The box lengths computed correspond to the lengths of the molecules computed. The 1,4-diphenyl-1,3-butadiene had a smaller box length than the 1,6-diphenyl-1,3,5-hexatriene, which was smaller than the 1,8-diphenyl-1,3,5,7-octatetraene. The four-carbon chain was smaller than the 6-carbon chain, which was smaller than the 8-carbon chain. So on a surface level, the trend of the box lengths which were calculated for the particle-in-a-box model correspond with the length of the conjugated chain which represent the model in this experiment.

 

The trend in the energy levels is also consistent with the fact that we are modeling the particle-in-a-box model. The energy decreased with an increase in the number of carbons in the alkene chain. This corresponds with the fact that with an increase in the number of π bonds, which are created when a higher number of carbons are in the conjugated chain, there is a decrease in the HOMO-LUMO energy gap. There are 2 bonding, and 2 anti-bonding molecular orbitals in the butadiene chain which represents the length of the box in 1,4-diphenyl-1,3-butadiene. Therefore, there are only 4 energy states in our particle-in-a-box model which are being represented, and the energy transition is from n=2 to n=3.This correspond to the HOMO- LUMO energy change from the highest energy bonding molecular orbital to the lowest energy antibonding orbital, or the π- π* transition . And the energy change is greater for lower numbers of n than for higher numbers. So with the octatetraene, there are 4 bonding and 4 anti-bonding molecular orbitals. The energy transition with octatetraene in the particle-in-a-box model is from n=4 to n=5. The energy change, however, from butadiene to octatetraene shows that the energy decreases. As the n values increase in the particle-in--box model, the change in energy between he levels increases.  The energy changes that are seen from the experiment are because of the length of the box being described.
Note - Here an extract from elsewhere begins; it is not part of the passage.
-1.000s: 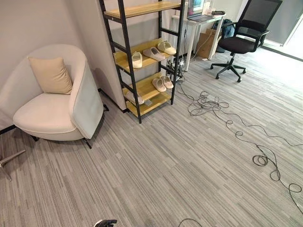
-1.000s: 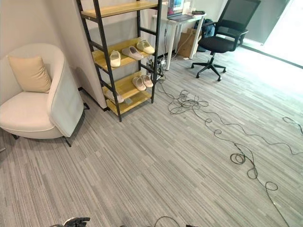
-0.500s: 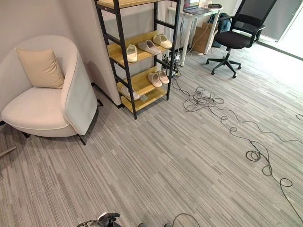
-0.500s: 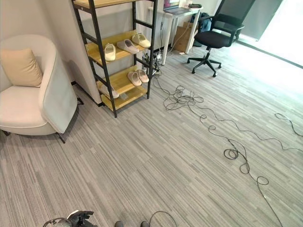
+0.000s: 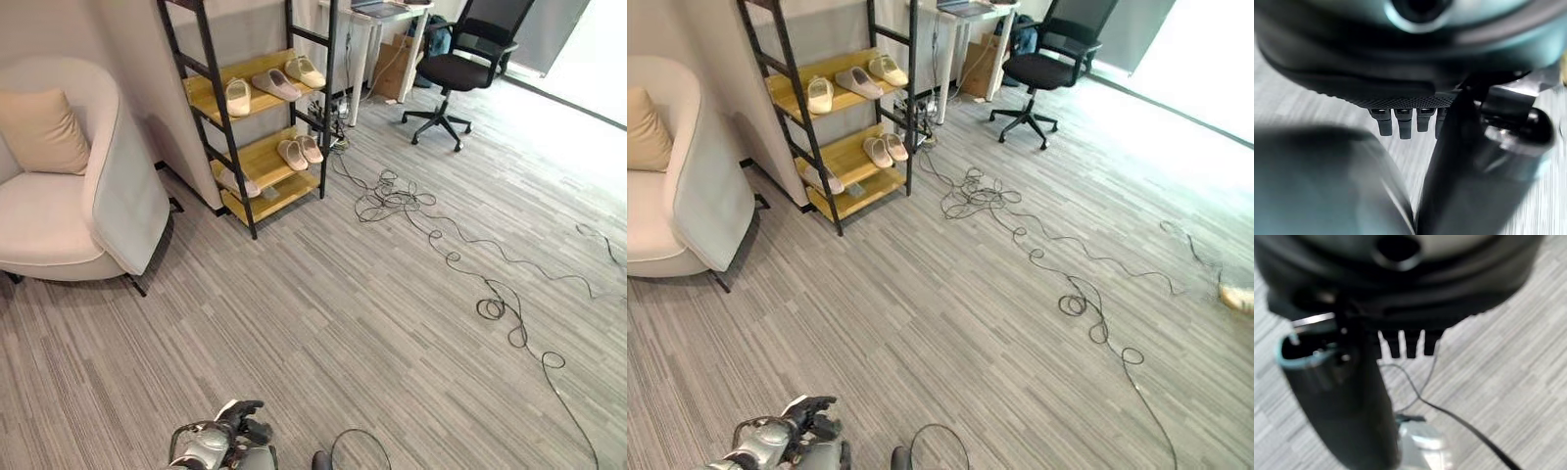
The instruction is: Arrange the slippers neatly on the shoe rack.
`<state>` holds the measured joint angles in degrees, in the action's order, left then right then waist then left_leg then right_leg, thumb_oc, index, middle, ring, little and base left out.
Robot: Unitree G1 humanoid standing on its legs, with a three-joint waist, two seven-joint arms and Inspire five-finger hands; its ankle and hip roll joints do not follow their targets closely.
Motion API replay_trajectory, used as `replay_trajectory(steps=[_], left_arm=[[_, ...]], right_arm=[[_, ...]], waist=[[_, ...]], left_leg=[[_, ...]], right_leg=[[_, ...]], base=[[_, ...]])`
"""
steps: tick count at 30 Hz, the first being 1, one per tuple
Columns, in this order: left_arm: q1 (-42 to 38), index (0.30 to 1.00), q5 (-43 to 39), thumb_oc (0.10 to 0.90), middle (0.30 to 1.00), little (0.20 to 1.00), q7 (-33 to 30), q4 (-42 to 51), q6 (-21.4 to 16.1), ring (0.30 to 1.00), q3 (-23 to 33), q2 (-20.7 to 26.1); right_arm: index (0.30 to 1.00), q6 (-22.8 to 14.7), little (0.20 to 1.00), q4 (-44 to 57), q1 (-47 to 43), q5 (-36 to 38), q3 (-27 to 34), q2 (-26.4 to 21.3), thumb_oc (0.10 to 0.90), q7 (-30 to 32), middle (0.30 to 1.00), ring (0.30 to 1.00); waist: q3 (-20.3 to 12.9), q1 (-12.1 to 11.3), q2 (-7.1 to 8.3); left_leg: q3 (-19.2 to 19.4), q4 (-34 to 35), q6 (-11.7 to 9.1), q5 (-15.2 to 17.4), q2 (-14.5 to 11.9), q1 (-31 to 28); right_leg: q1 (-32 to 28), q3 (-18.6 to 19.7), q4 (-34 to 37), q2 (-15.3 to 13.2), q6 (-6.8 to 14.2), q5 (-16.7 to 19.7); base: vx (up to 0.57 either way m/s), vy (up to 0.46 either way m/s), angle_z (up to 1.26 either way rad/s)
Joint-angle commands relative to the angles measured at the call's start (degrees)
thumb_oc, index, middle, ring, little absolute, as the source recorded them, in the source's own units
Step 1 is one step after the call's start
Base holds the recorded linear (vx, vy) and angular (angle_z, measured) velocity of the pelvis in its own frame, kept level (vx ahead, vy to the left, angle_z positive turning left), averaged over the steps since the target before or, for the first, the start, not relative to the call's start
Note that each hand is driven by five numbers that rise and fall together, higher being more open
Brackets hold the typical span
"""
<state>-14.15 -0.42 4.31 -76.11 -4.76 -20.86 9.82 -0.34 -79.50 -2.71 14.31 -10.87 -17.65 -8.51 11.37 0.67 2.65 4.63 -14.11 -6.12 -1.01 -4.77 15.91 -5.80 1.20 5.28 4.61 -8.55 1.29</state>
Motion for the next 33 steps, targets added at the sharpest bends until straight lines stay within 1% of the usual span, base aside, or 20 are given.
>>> replay_trajectory(steps=[1,5,7,8,10,13,15,17,18,19,20,21,22,23,24,25,26,29,30,33], left_arm=[[2.38,0.9,2.47,0.8,0.9,0.9,-0.91,-0.97,-0.11,0.9,-2.5,0.44],[4.5,0.9,3.12,0.8,0.9,0.9,-0.6,-1.61,-0.09,0.9,-1.04,0.69],[5.32,0.9,3.37,0.8,0.9,0.9,-0.43,-2.32,0.2,0.9,-0.21,0.9],[6.83,0.9,3.67,0.8,0.9,0.9,-0.42,-3.91,0.63,0.9,1.27,1.6],[7.35,0.9,3.7,0.8,0.9,0.9,-0.14,-4.98,0.94,0.9,2.33,2.18],[7.25,0.9,3.38,0.8,0.9,0.9,-0.45,-4.84,1.07,0.9,3.23,3.12],[6.53,0.9,2.65,0.8,0.9,0.9,-0.73,-3.49,0.8,0.9,3.24,3.58],[4.96,0.9,2.53,0.8,0.9,0.9,-1.65,-2.04,0.6,0.9,2.41,4.05],[4.93,0.9,2.53,0.8,0.9,0.9,-1.65,-2.04,0.61,0.9,2.42,4.03],[3.41,0.9,2.16,0.8,0.9,0.9,-2.55,-0.79,0.56,0.9,1.59,4.32],[2.93,0.9,2.04,0.8,0.9,0.9,-2.87,-0.55,0.61,0.9,1.27,4.5],[2.91,0.9,2.04,0.8,0.9,0.9,-2.87,-0.55,0.61,0.9,1.28,4.47],[2.32,0.9,1.91,0.8,0.9,0.9,-3.09,-0.08,0.49,0.9,0.86,4.43],[1.93,0.9,1.85,0.8,0.9,0.9,-3.25,0.29,0.33,0.9,0.59,4.23],[1.93,0.9,1.85,0.8,0.9,0.9,-3.25,0.29,0.33,0.9,0.59,4.23],[1.57,0.9,1.9,0.8,0.9,0.9,-3.12,0.6,0.16,0.9,0.3,3.99],[1.11,0.9,2.43,0.8,0.9,0.9,-3.14,0.83,-0.29,0.9,-0.73,3.15],[0.65,0.9,3.54,0.8,0.9,0.9,-3.09,0.0,-0.85,0.9,-1.64,2.47],[0.83,0.9,4.01,0.8,0.9,0.9,-3.04,-0.5,-0.99,0.9,-1.8,2.38],[1.36,0.9,5.69,0.8,0.9,0.9,-2.65,-2.16,-1.16,0.9,-2.55,1.98]], right_arm=[[0.9,-1.02,0.9,1.59,1.93,-0.56,-2.26,-1.94,0.8,-0.32,0.9,0.9],[0.9,-1.19,0.9,2.15,1.84,-1.99,-2.94,-1.45,0.8,-0.44,0.9,0.9],[0.9,-1.24,0.9,2.35,1.58,-2.54,-3.32,-1.11,0.8,-0.65,0.9,0.9],[0.9,-1.14,0.9,2.92,1.39,-3.85,-4.18,-0.21,0.8,-0.89,0.9,0.9],[0.9,-0.89,0.9,3.25,1.27,-4.84,-4.49,0.19,0.8,-1.55,0.9,0.9],[0.9,-0.77,0.9,3.89,1.44,-5.36,-4.91,1.1,0.8,-2.01,0.9,0.9],[0.9,-0.82,0.9,4.85,0.53,-6.16,-5.66,1.31,0.8,-2.26,0.9,0.9],[0.9,-0.97,0.9,6.34,-1.18,-6.67,-5.76,0.96,0.8,-1.85,0.9,0.9],[0.9,-0.96,0.9,6.34,-1.2,-6.67,-5.75,0.94,0.8,-1.85,0.9,0.9],[0.9,-1.33,0.9,8.28,-2.55,-6.47,-5.46,0.74,0.8,-1.32,0.9,0.9],[0.9,-1.57,0.9,9.61,-2.98,-6.65,-5.25,0.77,0.8,-0.93,0.9,0.9],[0.9,-1.56,0.9,9.62,-2.99,-6.65,-5.25,0.75,0.8,-0.93,0.9,0.9],[0.9,-2.02,0.9,10.96,-3.07,-7.01,-5.37,0.72,0.8,-0.1,0.9,0.9],[0.9,-2.22,0.9,11.26,-3.08,-7.05,-5.47,0.65,0.8,0.29,0.9,0.9],[0.9,-2.22,0.9,11.26,-3.08,-7.05,-5.47,0.64,0.8,0.29,0.9,0.9],[0.9,-2.29,0.9,11.15,-3.07,-6.9,-5.61,0.69,0.8,0.4,0.9,0.9],[0.9,-2.32,0.9,10.57,-2.7,-6.8,-5.62,0.67,0.8,0.49,0.9,0.9],[0.9,-1.56,0.9,8.08,-1.79,-7.52,-5.7,0.14,0.8,0.13,0.9,0.9],[0.9,-1.11,0.9,6.73,-1.22,-7.57,-5.32,-0.08,0.8,-0.39,0.9,0.9],[0.9,-0.3,0.9,4.0,1.17,-5.66,-2.72,-0.69,0.8,-1.32,0.9,0.9]], waist=[[-0.83,-3.87,-0.13],[-2.35,-6.02,-0.68],[-3.1,-6.9,-0.68],[-4.91,-8.08,0.22],[-6.0,-8.29,1.49],[-7.42,-8.04,3.96],[-7.78,-7.99,4.55],[-6.49,-7.37,3.79],[-6.6,-7.46,3.6],[-5.34,-6.29,1.79],[-4.77,-5.37,0.24],[-4.87,-5.39,0.09],[-4.37,-4.24,-1.92],[-3.94,-3.21,-2.18],[-3.95,-3.19,-2.19],[-3.73,-2.53,-2.62],[-3.4,-1.17,-2.88],[-3.15,0.97,-2.53],[-3.06,1.95,-2.87],[-3.53,3.77,-3.52]], left_leg=[[0.75,4.23,4.3,-4.94,3.12,2.71],[5.15,12.17,4.99,-6.89,5.69,4.53],[5.42,13.78,5.44,-7.43,5.96,3.3],[1.91,14.0,6.62,-8.24,7.14,2.63],[0.02,13.16,7.42,-7.67,7.93,1.83],[1.19,11.06,8.73,-4.33,9.18,-0.25],[1.52,10.27,9.59,-1.56,9.66,-2.17],[1.2,8.88,10.48,0.94,8.76,-4.49],[1.22,8.87,10.41,0.87,8.51,-4.33],[0.81,8.24,11.27,2.88,7.42,-7.77],[0.52,9.11,11.76,3.57,6.6,-10.59],[0.52,9.15,11.73,3.49,6.44,-10.47],[-0.18,10.46,11.96,4.52,5.73,-14.31],[-1.35,10.94,11.76,5.32,6.12,-16.34],[-1.37,10.94,11.75,5.31,6.11,-16.33],[-2.2,10.78,11.4,6.16,5.97,-17.46],[-3.59,10.55,10.74,7.73,6.42,-19.33],[-6.67,12.04,9.29,9.78,7.14,-22.32],[-7.81,13.46,8.86,10.3,6.85,-24.22],[-10.51,15.92,7.67,11.14,6.23,-27.49]], right_leg=[[-6.27,2.29,-1.24,-1.98,9.31,-9.96],[-9.33,5.9,-1.35,0.13,8.68,-11.76],[-10.14,7.57,-1.6,0.4,8.59,-12.13],[-10.94,9.67,-2.8,0.3,8.62,-12.31],[-10.91,10.45,-5.43,-0.16,9.39,-12.28],[-10.23,10.63,-11.72,-1.99,12.46,-8.17],[-7.52,9.8,-19.48,-2.5,17.17,-2.49],[-3.01,6.49,-29.12,-2.93,22.54,2.97],[-2.85,6.58,-28.99,-2.71,22.49,3.22],[0.53,0.81,-37.74,-4.26,23.55,5.49],[4.04,-2.05,-42.78,-5.47,23.55,5.7],[4.14,-2.04,-42.64,-5.31,23.55,5.89],[8.55,-6.21,-43.85,-8.25,21.18,3.62],[9.8,-8.14,-41.38,-10.25,19.57,0.0],[9.8,-8.16,-41.35,-10.24,19.56,0.02],[10.4,-8.91,-37.1,-11.07,18.06,-3.91],[12.66,-6.48,-29.7,-11.29,16.7,-6.09],[15.27,1.97,-11.68,-12.17,17.28,-2.31],[17.53,5.09,-8.65,-12.1,17.96,-0.26],[18.12,8.83,-5.83,-11.03,19.06,1.62]], base=[[0.23,-0.019,-0.17],[0.41,0.025,-0.27],[0.35,0.079,-0.33],[0.43,0.088,-0.98],[0.45,0.1,-1.15],[0.35,0.09,-0.63],[0.27,0.077,0.08],[0.19,0.047,0.02],[0.24,0.07,0.05],[0.29,0.128,-0.08],[0.29,0.13,-0.09],[0.33,0.156,-0.16],[0.37,0.079,-0.09],[0.37,0.078,-0.1],[0.29,-0.04,0.03],[0.39,-0.117,0.19],[0.52,-0.187,0.36],[0.45,-0.204,0.66],[0.26,-0.111,0.55],[0.31,-0.172,0.47]])
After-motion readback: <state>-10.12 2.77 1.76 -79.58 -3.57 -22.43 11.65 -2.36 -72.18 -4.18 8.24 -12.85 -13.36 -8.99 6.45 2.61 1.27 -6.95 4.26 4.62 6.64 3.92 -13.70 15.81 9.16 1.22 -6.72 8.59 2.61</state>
The length of the butadiene box is smaller than the length of the octatetraene box.  And as the length of the box in the particle-in-a-box model increases, the energy transition between the energy states decreases.

 

Further similarities of the conjugated alkenes with the particle-in-a-box model can be seen when the HOMO and LUMO are pictured, with their respected orbitals. A wave can be drawn over the molecules (attached), with the wave going over the positive side of the orbitals. These molecular orbital diagrams represent the p-orbitals which combine to create the π bonds present in the molecules, and are similar to Figure 2. The HOMO and the LUMO are represented. These waves represent the standing waves that are found in the particle-in-a-box model.

 

These waves represent particles. And the particle in the experiment, the delocalized electron, are small enough to exhibit the wave/particle duality present in the particle-in-a-box model. The electron can easily be represented as a wave. It is the wave properties of the electrons which interact with eachother to create the bonds which were studied with the UV-Vis spectroscopy. The energy imparted onto the molecules by the light from the spectrophotometer excited the electrons, and changed the characteristics of the bonds between the atoms. By analyzing the absorbance of the light by the molecules, the spectrophotometer could detect the light needed to promote the electrons from bonding to antibonding molecular orbitals. This light was converted to energy, and this energy was the energy needed to promote the electrons to a higher energy level. This promotion corresponds with the promotion of particles to higher energy levels in the particle-in-a-box model.

 

 

 

 

References

 

1. Anderson, B. (1997). Alternative Compounds for Particle in a Box Experiment. Journal of Chemical Education,74(8),985.

 

2. Atkins, P. (1998). Physical Chemistry (6th ed.).New York: W.H. Freeman and Company.

 

3. Atkins, P., Jones, L. (1999). Chemical Principles. New York: W.H. Freeman and Company.

 

4. Deppmeier, B., et. al. (1997) PC Spartan Plus v. 1.3 (software), Wavefunction, Inc.

 

5. Hornback, J. (1998) Organic Chemistry. New York: Brooks/Cole Publishing Company.

 

6. Skoog, D., Holler F.J., Nieman, T.A. (1998) Principles of Instrumental Analysis (5th ed.). Philadelphia: Saunders College Publishing.